■ **WORK REQUEST**
Your answer should be the lines below from the one holding "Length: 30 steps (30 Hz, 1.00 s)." through the one holding "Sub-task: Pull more", copied exactly and with nothing else.

☆ ☆ ☆

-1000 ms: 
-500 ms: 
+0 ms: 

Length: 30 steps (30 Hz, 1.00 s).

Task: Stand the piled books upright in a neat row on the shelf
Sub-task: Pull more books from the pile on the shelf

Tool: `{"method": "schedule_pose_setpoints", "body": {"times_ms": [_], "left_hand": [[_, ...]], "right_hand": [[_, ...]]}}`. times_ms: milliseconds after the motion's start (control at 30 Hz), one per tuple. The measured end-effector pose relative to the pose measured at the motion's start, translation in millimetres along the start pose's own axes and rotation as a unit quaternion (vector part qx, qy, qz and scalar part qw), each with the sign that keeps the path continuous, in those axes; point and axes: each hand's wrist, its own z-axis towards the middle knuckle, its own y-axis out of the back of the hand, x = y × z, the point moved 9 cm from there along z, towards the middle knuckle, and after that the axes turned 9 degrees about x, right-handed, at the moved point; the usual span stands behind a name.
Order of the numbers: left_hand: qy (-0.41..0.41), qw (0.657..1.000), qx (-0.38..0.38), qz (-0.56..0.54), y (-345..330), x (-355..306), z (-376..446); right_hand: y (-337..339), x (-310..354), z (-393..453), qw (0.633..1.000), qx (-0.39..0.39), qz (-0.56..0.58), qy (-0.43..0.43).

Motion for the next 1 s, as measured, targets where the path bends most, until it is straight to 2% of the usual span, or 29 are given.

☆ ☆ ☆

■ **SOLUTION TO THIS EXERCISE**
Length: 30 steps (30 Hz, 1.00 s).

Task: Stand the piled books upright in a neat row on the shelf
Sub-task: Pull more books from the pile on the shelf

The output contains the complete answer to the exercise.